A session on "Synthetic establishment microdata around the world" was organized at the International Statistical Institute (ISI)'s 60th World Statistics Congress – ISI2015 in Rio de Janeiro, Brazil by Lars Vilhuber (NCRN-Cornell):
Around the world, national statistical agencies face substantial challenges in attempting to release establishment-level business microdata to researchers. Doing so often represents too large a risk to establishments' confidentiality. The U.S. Census Bureau created a synthetic longitudinal business database, and released it for limited distribution. Subsequent have assessed how well the approach translates to other countries' data and legal environments. The session will inform on progress in the United States, in Germany, and on lessons learned about the utility of such an approach. Justification: The synthetic data approach is of potential interest to many statistical agencies, and the session will provide valuable information about utility, cost, and risk of such an approach. Discussants are from statistical agencies, and can speak to the policy and implementation issues associated with these approaches.

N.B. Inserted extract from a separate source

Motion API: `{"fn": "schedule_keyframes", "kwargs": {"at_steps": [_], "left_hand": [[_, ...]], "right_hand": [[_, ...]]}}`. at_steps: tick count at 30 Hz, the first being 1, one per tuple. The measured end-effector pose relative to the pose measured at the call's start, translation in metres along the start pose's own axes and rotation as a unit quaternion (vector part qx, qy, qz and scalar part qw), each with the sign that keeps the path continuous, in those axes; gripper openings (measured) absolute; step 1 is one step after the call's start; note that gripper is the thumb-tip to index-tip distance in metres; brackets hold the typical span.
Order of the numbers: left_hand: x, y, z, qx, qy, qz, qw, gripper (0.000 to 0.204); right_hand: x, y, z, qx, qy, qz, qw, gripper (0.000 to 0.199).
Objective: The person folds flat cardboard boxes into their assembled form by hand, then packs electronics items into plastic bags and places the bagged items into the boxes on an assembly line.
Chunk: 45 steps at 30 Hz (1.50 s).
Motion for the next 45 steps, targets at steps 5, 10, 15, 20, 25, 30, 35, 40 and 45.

Vishesh Karwa (CMU and Harvard)
- John M. Abowd (NCRN-Cornell) and Kevin L. McKinney (U.S. Census Bureau), "Noise Infusion as a Confidentiality Protection Measure for Graph-based Statistics" (available as CES WP-14-30)
- Lars Vilhuber (NCRN-Cornell) and Javier Miranda (U.S. Census Bureau), "Using partially synthetic data to replace suppression in the Business Dynamics Statistics"
- Jörg Drechsler (IAB Germany) and Lars Vilhuber (NCRN-Cornell), "Synthetic Longitudinal Business Databases for International Comparisons"
- Satkartar Kinney (NCRN-NISS), Jerry Reiter (NCRN-Duke), and Javier Miranda (U.S. Census Bureau), "Improving the Synthetic Longitudinal Business Database: Synthesizing Firms"
- Ian Schmutte (University of Georgia), "Differentially Private Publication of Data on Wages and Job Mobility"
- Stefan Bender (Deutsche Bundesbank, Germany)
Additional Involvement by NCRN Node Members at WSC 2015:
- Noel Cressie (Missouri Node) also spoke at the World Statistical Congress. His presentation was entitled “Spatio-Temporal Data Fusion for Big Data and its Application to Satellite Remote Sensing”.
- Mauricio Sadinle, formerly with CMU, now at Duke/NISS, presented a poster “Bayesian Estimation of Bipartite Matchings for Record Linkage” at the World Statistical Congress as well.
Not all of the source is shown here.